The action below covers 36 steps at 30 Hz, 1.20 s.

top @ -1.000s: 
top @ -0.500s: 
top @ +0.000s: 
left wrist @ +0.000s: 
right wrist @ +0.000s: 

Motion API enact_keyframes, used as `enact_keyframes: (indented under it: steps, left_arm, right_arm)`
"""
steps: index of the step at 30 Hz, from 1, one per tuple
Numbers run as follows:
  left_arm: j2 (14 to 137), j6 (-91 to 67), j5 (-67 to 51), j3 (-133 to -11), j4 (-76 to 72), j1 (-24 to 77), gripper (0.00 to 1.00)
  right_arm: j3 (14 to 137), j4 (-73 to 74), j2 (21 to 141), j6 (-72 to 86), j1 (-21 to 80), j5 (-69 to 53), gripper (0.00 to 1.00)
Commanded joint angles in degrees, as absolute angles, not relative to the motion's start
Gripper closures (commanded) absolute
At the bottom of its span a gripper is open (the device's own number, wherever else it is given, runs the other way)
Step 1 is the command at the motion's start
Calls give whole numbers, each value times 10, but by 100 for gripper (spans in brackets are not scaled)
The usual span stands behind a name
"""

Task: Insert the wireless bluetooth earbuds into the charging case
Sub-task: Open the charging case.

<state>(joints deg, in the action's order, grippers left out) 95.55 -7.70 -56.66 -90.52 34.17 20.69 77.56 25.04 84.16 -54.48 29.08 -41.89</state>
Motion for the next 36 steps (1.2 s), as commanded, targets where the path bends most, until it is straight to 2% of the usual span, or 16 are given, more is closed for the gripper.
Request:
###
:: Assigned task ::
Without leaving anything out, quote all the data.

:: Written answer ::
The action below covers 36 steps at 30 Hz, 1.20 s.

top @ -1.000s: 
top @ -0.500s: 
top @ +0.000s: 
left wrist @ +0.000s: 
right wrist @ +0.000s: 

Motion API enact_keyframes, used as `enact_keyframes: (indented under it: steps, left_arm, right_arm)`
"""
steps: index of the step at 30 Hz, from 1, one per tuple
Numbers run as follows:
  left_arm: j2 (14 to 137), j6 (-91 to 67), j5 (-67 to 51), j3 (-133 to -11), j4 (-76 to 72), j1 (-24 to 77), gripper (0.00 to 1.00)
  right_arm: j3 (14 to 137), j4 (-73 to 74), j2 (21 to 141), j6 (-72 to 86), j1 (-21 to 80), j5 (-69 to 53), gripper (0.00 to 1.00)
Commanded joint angles in degrees, as absolute angles, not relative to the motion's start
Gripper closures (commanded) absolute
At the bottom of its span a gripper is open (the device's own number, wherever else it is given, runs the other way)
Step 1 is the command at the motion's start
Calls give whole numbers, each value times 10, but by 100 for gripper (spans in brackets are not scaled)
The usual span stands behind a name
"""

Task: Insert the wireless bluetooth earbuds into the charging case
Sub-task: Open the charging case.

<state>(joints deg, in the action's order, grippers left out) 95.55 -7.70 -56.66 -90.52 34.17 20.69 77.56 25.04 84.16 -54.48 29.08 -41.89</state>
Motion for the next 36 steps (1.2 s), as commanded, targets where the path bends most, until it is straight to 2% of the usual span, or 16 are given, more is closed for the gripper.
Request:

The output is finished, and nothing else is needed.